AcousticBrainz is a new API from the MetaBrainz people (responsible for MusicBrainz)

http://acousticbrainz.org/api

Quote:What data does it have?
AcousticBrainz contains information called audio features. This acoustic information describes the acoustic characteristics of music and includes low-level spectral information such as tempo, and additional high level descriptors for genres, moods, keys, scales and much more.
Such additional meta data would be great for Smart Playlists.


More info on http://acousticbrainz.org
Quote:Welcome to AcousticBrainz!

The AcousticBrainz project aims to crowd source acoustic information for all music in the world and to make it available to the public. This acoustic information describes the acoustic characteristics of music and includes low-level spectral information and information for genres, moods, keys, scales and much more. The goal of AcousticBrainz is to provide music technology researchers and open source hackers with a massive database of information about music. We hope that this database will spur the development of new music technology research and allow music hackers to create new and interesting recommendation engines.

AcousticBrainz is a joint effort between Music Technology Group at Universitat Pompeu Fabra in Barcelona and the MusicBrainz project. AcousticBrainz was originally envisioned by Xavier Serra, the founder and head of the MTG. At the heart of this project lies the Essentia toolkit from the MTG -- this open source toolkit enables the automatic analysis of music. The output from Essentia is collected by the AcousticBrainz project and made available to the public.
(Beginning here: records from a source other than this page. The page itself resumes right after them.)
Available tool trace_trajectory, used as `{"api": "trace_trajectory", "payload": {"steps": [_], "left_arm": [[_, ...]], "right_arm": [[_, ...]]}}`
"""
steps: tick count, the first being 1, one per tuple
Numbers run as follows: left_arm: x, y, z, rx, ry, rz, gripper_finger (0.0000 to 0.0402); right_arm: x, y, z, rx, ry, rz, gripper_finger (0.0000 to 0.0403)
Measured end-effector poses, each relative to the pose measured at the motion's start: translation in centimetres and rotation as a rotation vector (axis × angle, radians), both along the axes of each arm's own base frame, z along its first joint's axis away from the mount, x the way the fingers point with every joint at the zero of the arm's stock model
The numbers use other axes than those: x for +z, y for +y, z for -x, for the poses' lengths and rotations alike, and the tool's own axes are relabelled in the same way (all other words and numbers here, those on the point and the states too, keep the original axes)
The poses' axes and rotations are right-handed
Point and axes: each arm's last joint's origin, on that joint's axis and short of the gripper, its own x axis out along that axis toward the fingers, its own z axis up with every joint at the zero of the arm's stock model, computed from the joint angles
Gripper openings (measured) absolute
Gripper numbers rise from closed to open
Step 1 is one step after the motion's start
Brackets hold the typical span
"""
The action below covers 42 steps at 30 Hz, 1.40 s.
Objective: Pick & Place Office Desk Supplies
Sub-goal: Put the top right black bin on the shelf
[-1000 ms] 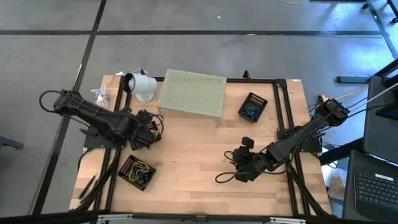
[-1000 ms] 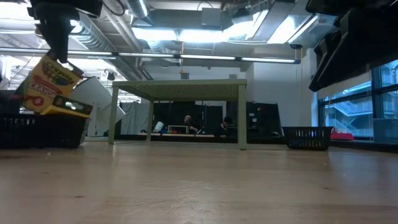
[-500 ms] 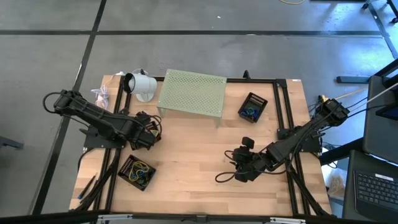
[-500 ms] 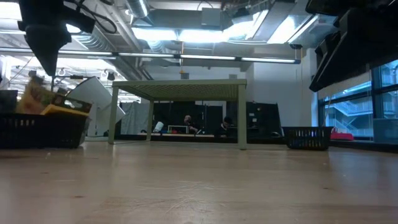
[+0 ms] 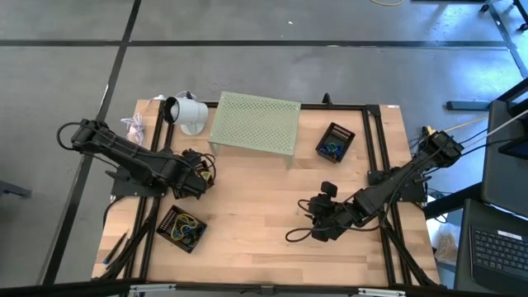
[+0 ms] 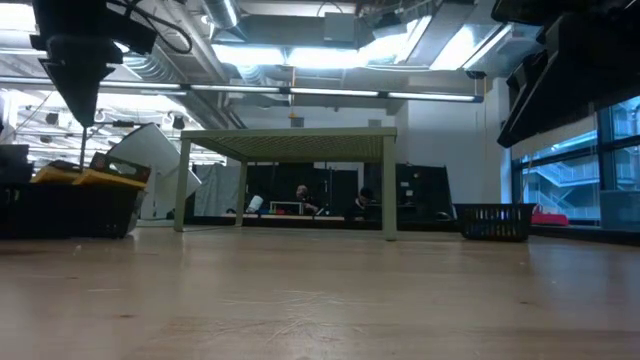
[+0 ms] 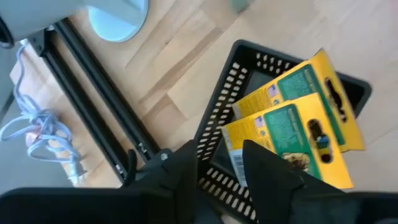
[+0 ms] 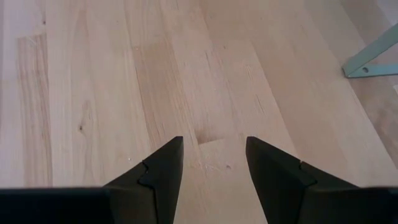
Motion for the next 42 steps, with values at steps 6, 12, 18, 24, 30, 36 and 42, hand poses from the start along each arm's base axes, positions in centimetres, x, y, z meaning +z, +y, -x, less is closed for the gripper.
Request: {"api": "trace_trajectory", "payload": {"steps": [6, 12, 18, 24, 30, 36, 42], "left_arm": [[0.5, -0.1, -0.6, -0.005, -0.061, 0.002, 0.0136], [1.3, -0.7, -2.0, -0.028, -0.228, 0.016, 0.0133], [1.8, -1.7, -3.9, -0.152, -0.429, -0.028, 0.0132], [2.6, -2.7, -5.4, -0.254, -0.592, -0.092, 0.0135], [3.6, -4.0, -6.6, -0.381, -0.721, -0.116, 0.0136], [4.5, -5.2, -7.1, -0.442, -0.828, -0.161, 0.0135], [4.8, -6.2, -6.9, -0.500, -0.854, -0.164, 0.0135]], "right_arm": [[1.0, 0.3, -0.3, 0.010, 0.012, -0.017, 0.0180], [4.9, 0.9, -0.9, 0.042, 0.034, -0.022, 0.0180], [6.4, 0.4, -1.5, 0.022, -0.045, 0.133, 0.0180], [6.2, -1.6, -2.0, -0.098, -0.023, 0.187, 0.0182], [5.6, -4.8, -1.0, -0.207, 0.222, 0.194, 0.0224], [4.9, -8.9, -0.5, -0.427, 0.387, 0.182, 0.0266], [3.3, -13.4, -0.8, -0.445, 0.531, 0.122, 0.0259]]}}
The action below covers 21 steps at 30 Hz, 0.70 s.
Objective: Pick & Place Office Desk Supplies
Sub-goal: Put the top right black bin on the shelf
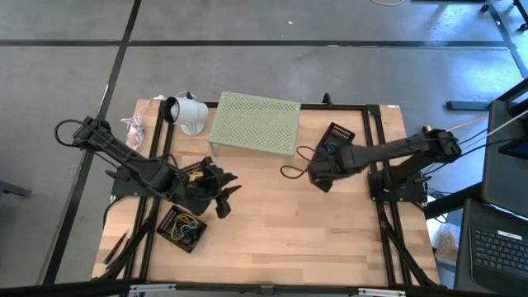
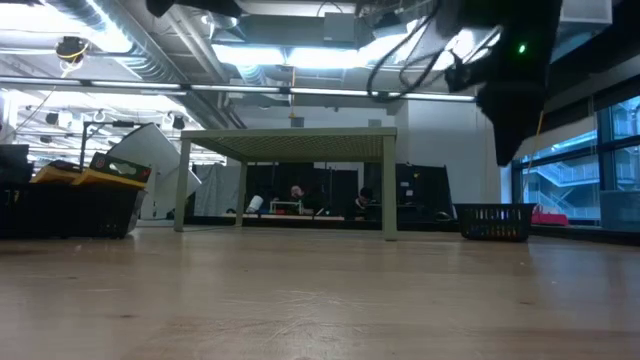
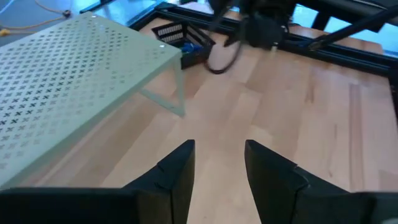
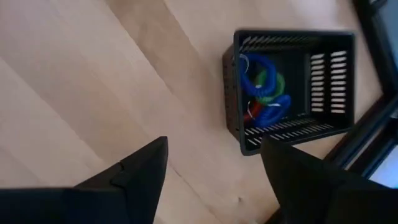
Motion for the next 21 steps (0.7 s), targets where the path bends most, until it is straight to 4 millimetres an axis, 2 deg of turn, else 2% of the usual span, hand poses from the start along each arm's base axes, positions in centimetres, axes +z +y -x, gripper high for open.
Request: {"api": "trace_trajectory", "payload": {"steps": [5, 10, 21], "left_arm": [[-0.2, -0.7, 0.3, -0.030, 0.000, -0.001, 0.0132], [-0.4, -1.3, 0.5, -0.037, 0.003, -0.019, 0.0135], [-1.9, -2.3, -0.3, -0.078, 0.072, -0.094, 0.0130]], "right_arm": [[-0.7, -3.1, 0.3, -0.023, 0.074, -0.026, 0.0243], [-1.3, -5.9, 0.3, -0.044, 0.060, -0.085, 0.0236], [-3.2, -8.3, 0.9, -0.073, 0.027, -0.126, 0.0234]]}}
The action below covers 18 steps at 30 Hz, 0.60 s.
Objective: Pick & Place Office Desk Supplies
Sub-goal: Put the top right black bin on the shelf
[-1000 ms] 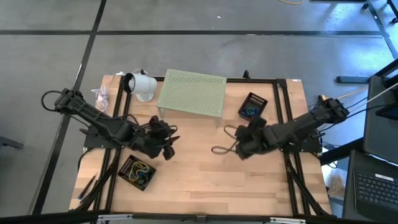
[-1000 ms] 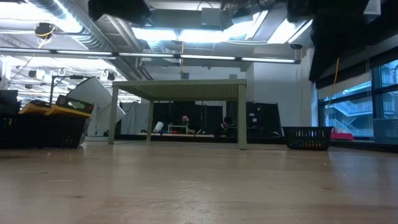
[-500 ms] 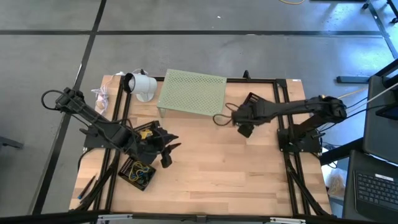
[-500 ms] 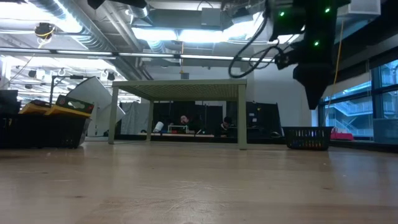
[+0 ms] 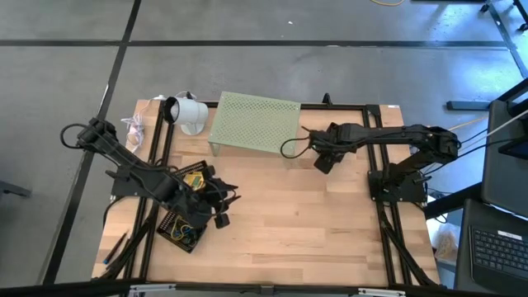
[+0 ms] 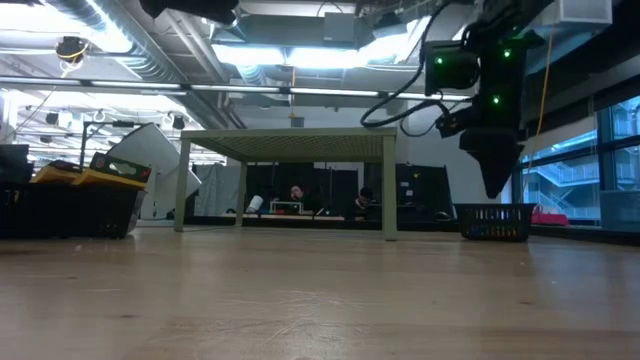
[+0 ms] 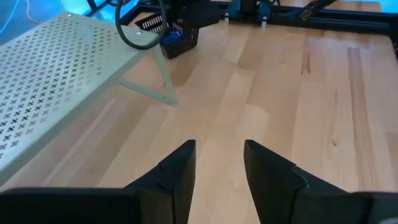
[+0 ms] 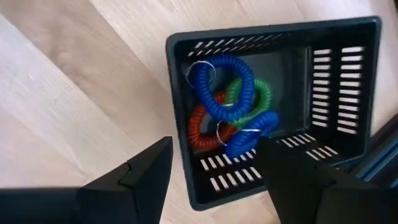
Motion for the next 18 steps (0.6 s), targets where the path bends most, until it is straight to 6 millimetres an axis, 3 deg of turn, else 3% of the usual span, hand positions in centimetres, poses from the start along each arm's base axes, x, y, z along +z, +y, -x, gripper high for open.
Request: {"api": "trace_trajectory", "payload": {"steps": [5, 12, 18], "left_arm": [[-0.2, -0.1, -0.1, 0.000, 0.008, -0.005, 0.0131], [-0.2, -0.1, -0.1, -0.019, 0.021, -0.052, 0.0128], [-0.2, 0.0, -0.2, -0.016, 0.021, -0.066, 0.0128]], "right_arm": [[-1.5, 0.2, 0.4, 0.019, -0.024, -0.104, 0.0227], [-3.4, 0.2, 0.6, 0.055, -0.077, -0.097, 0.0213], [-3.5, 0.2, 0.6, 0.075, -0.084, -0.092, 0.0155]]}}
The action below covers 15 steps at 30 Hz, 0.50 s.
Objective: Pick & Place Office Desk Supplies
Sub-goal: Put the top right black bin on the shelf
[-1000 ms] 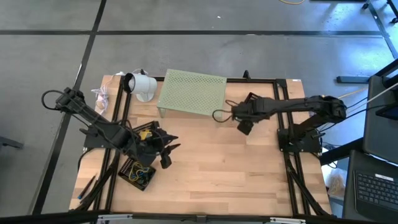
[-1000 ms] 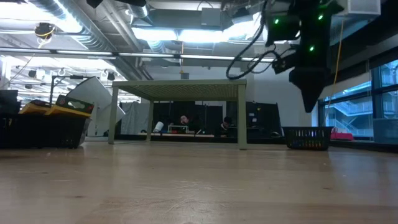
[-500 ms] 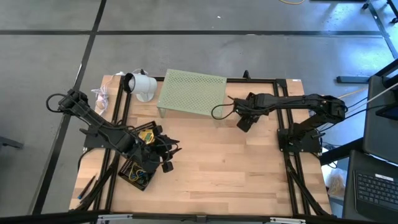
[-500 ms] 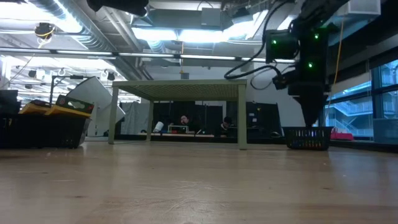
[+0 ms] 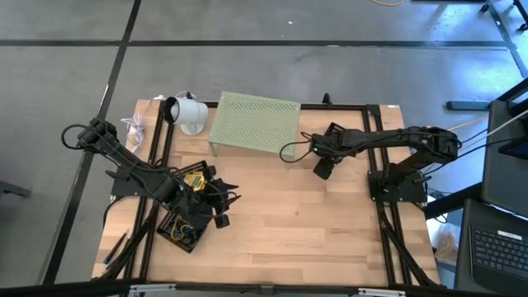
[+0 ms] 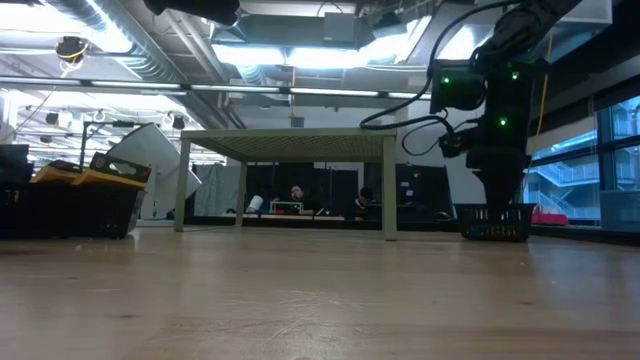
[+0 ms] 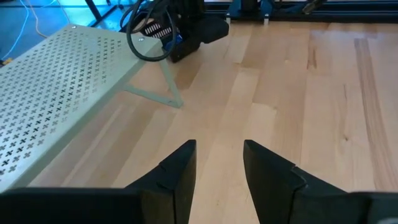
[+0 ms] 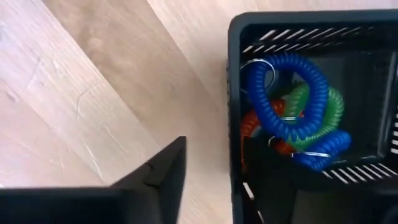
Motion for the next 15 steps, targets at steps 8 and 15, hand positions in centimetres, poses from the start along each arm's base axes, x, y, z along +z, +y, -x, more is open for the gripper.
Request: {"api": "trace_trajectory", "payload": {"steps": [8, 15], "left_arm": [[0.00, 0.00, 0.00, 0.000, 0.000, 0.000, 0.0121], [0.00, 0.00, 0.01, -0.008, 0.006, -0.012, 0.0113]], "right_arm": [[0.04, -0.18, 0.07, 0.006, 0.022, 0.064, 0.0015], [0.63, -0.03, 0.68, 0.007, 0.076, 0.054, 0.0010]]}}
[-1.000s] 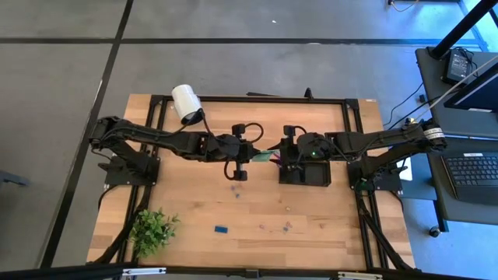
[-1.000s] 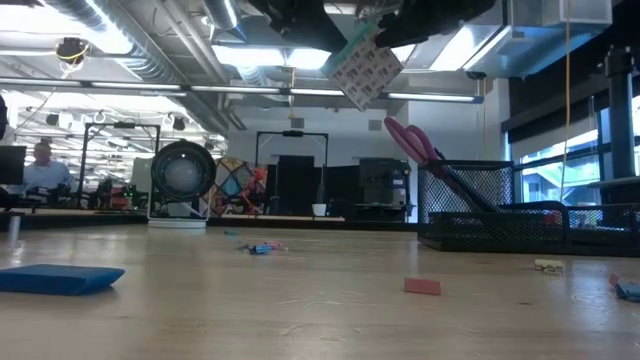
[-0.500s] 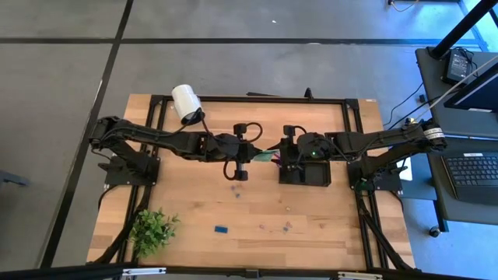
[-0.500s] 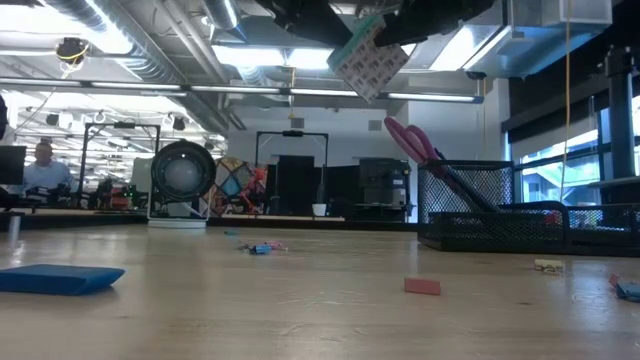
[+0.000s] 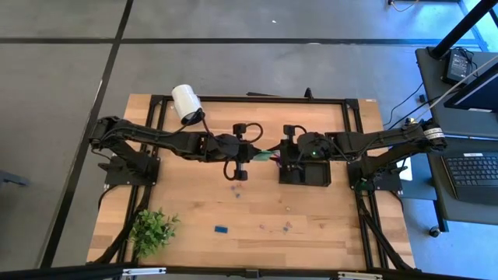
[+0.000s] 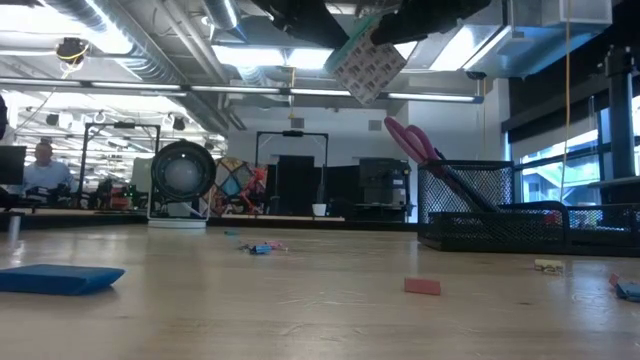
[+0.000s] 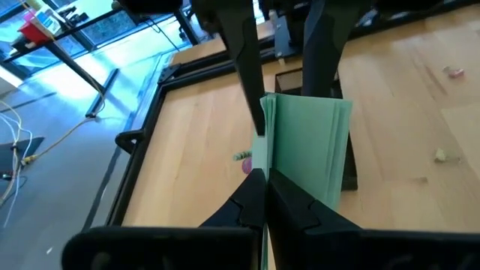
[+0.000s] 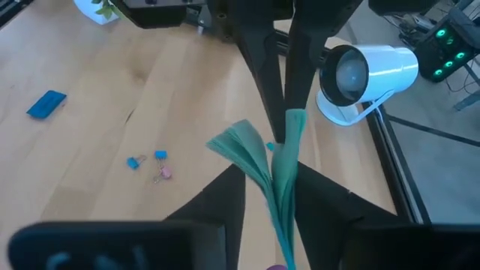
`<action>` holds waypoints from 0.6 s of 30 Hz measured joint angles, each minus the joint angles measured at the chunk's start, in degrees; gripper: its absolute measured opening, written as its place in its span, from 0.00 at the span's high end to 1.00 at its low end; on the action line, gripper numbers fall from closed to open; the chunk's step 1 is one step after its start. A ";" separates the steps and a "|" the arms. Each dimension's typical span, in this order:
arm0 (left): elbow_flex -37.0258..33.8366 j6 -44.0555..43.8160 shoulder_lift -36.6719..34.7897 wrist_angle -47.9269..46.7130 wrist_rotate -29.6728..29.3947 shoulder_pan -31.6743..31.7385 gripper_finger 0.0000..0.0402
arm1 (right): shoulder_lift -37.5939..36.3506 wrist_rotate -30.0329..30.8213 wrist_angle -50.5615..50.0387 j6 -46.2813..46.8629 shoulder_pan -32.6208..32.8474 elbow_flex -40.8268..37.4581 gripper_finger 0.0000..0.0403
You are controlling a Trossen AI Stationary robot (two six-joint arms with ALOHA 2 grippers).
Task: Pick and place office supplies into organizer
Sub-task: Put the light blue sticky notes into the black desk organizer
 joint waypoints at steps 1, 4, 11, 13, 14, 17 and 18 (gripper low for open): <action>0.00 0.39 0.00 -0.46 -0.76 0.00 0.99 | 0.00 0.02 0.02 0.35 0.00 0.00 0.75; 0.00 1.96 0.00 -2.70 -4.71 -0.40 0.99 | 0.00 0.09 0.00 3.21 0.00 0.00 0.75; 0.00 8.81 0.00 -1.91 -11.77 -2.08 0.99 | 0.00 -0.13 1.05 5.94 0.04 0.00 0.74; 0.00 9.68 0.00 -1.41 -12.03 -2.45 0.99 | 0.00 -0.13 1.82 5.86 0.04 0.00 0.74; -0.02 9.70 0.00 -1.25 -12.17 -2.60 0.99 | 0.00 -0.15 2.28 5.84 0.04 0.00 0.74; -0.02 9.70 0.00 -1.50 -12.33 -2.59 0.99 | 0.00 -0.13 3.45 5.80 0.04 0.00 0.74; -0.02 9.69 0.00 -1.88 -12.82 -2.60 0.99 | 0.00 -0.11 3.73 5.79 0.02 0.00 0.74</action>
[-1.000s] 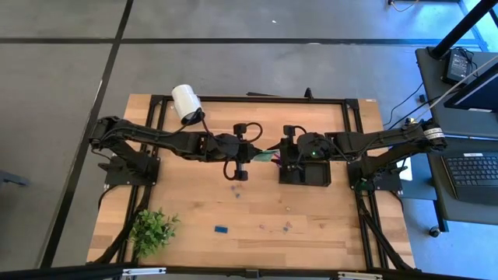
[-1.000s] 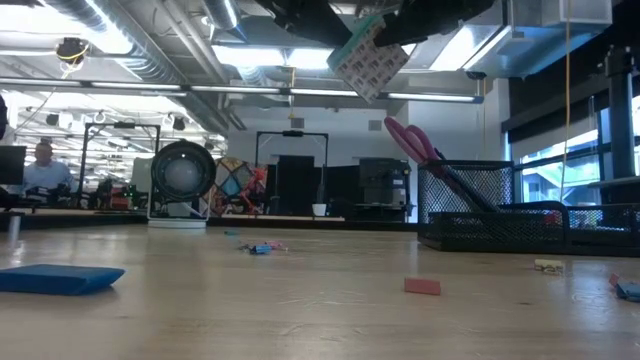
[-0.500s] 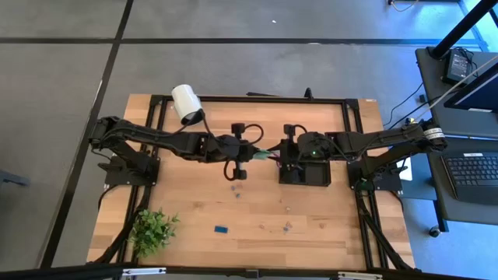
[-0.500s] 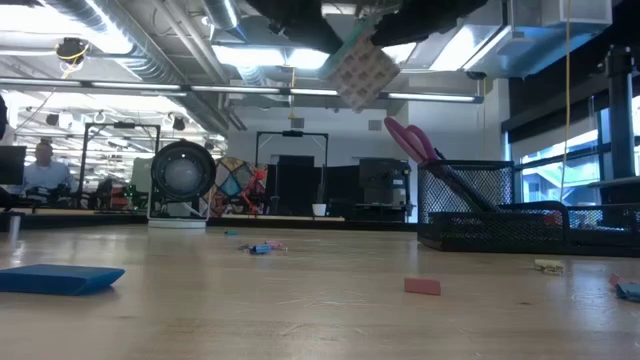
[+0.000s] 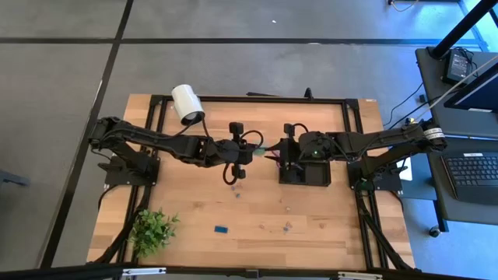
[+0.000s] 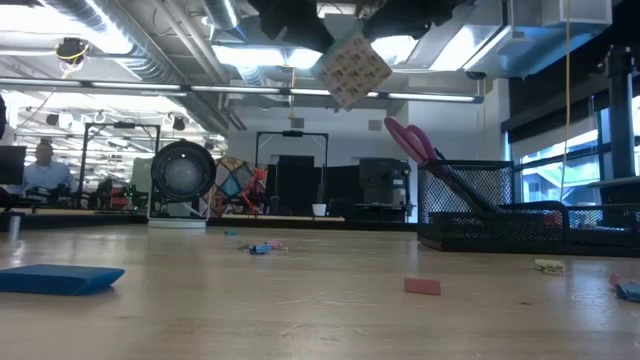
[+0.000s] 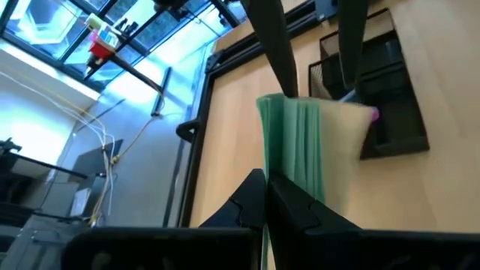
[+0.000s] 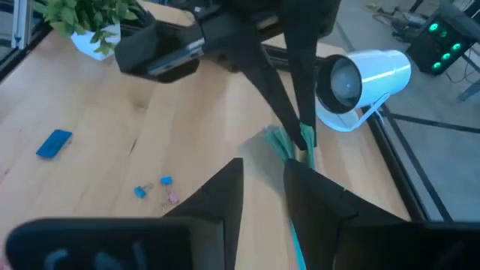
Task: Pick and place office supplies into organizer
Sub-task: Put the light blue sticky notes into the black desk organizer
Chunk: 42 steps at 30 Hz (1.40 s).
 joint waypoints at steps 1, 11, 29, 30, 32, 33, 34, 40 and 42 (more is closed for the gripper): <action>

AcousticBrainz organizes the data on a track basis, indexed by the MusicBrainz ID for recordings. If you know the MBID for a recording, you can easily fetch from AcousticBrainz. For details on how to do this, visit our API documentation.

All of the data contained in AcousticBrainz is licensed under the CC0 license (public domain).
Examples

If you're wondering what this collected data actually looks like, have a look at the last 5 tracks that have been submitted.


I would love to see this as a scrapper!